Harvard Business School: 50% to 60%

Stanford: 50% to 60%

Wharton: 60% to 70%

Tuck: 60% to 70%

Booth: 70+%

Kellogg: 70+%

Sandy’s Analysis: Well, there’s a lot to like including a 3.8 and many ‘manly’ accomplishments such as rower, carpenter, bike rider, Afghan stabilization ninja. Hmmm, only working in ‘intelligence’ doesn’t seem to fit the macho framework 🙂

I’m not sure of your age and timeline. If you have been at an international development organization for two-plus years, with this set of accomplishments, you can apply now.

As to joining the Navy, do you have Seal Team 6 fantasies? Well, who can blame you? And schools will wait, even if you flunk Seal Team ocean swim drills and wind up a regular swabby. Military applicants are welcome until about 30 and even older if a pilot with ten-plus years required gig.

That could be important, because while I am no expert, I think Seal Team Six, or DEVGRU as it known to non-experts like me who read the Internet, is not a three-year gig, since you have to fly up from another Seal Team, and that takes time. Of course nothing too shabby about a gig on Seal Teams 1-12 minus 6 either). Anyway, especially with a 720+ GMAT, you got the goods. So it is a matter of just telling your story as per each application’s various nooks and ponds. Guys like you get in all over. In terms of how they don’t get in to Harvard/Stanford/Wharton, well, in rare cases it is a massive execution snafu, where, if military, you just tell war stories and say goals are to make bigger bombs, and if USAID, you just annoy people somehow. Of course, at HBS, and maybe Wharton, there is always “sudden death” by interview so prepare for that when you get there.

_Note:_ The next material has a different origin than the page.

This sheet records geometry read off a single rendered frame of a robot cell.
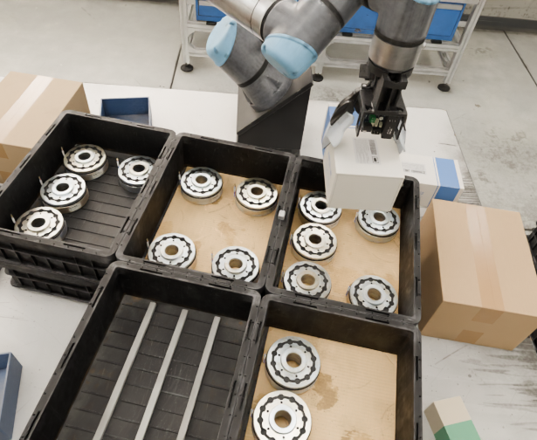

Man, you are about as “Tucky” as a guy can get without joining the Village People, and it would just be an issue of convincing them you want to camp out with them for two years while chopping down trees, white water rafting and catching up on course material on your iPod while going up ski lifts (or even going down ski slopes, if you are used to more challenging terrain).

Same deal with Booth and Kellogg. You will need some do-gooder/military goal statement about how the MBA will make you more impactful as a leader in context A, B, and C. But those are easy to generate. Just make sure A, B, and C relate to stuff you have done.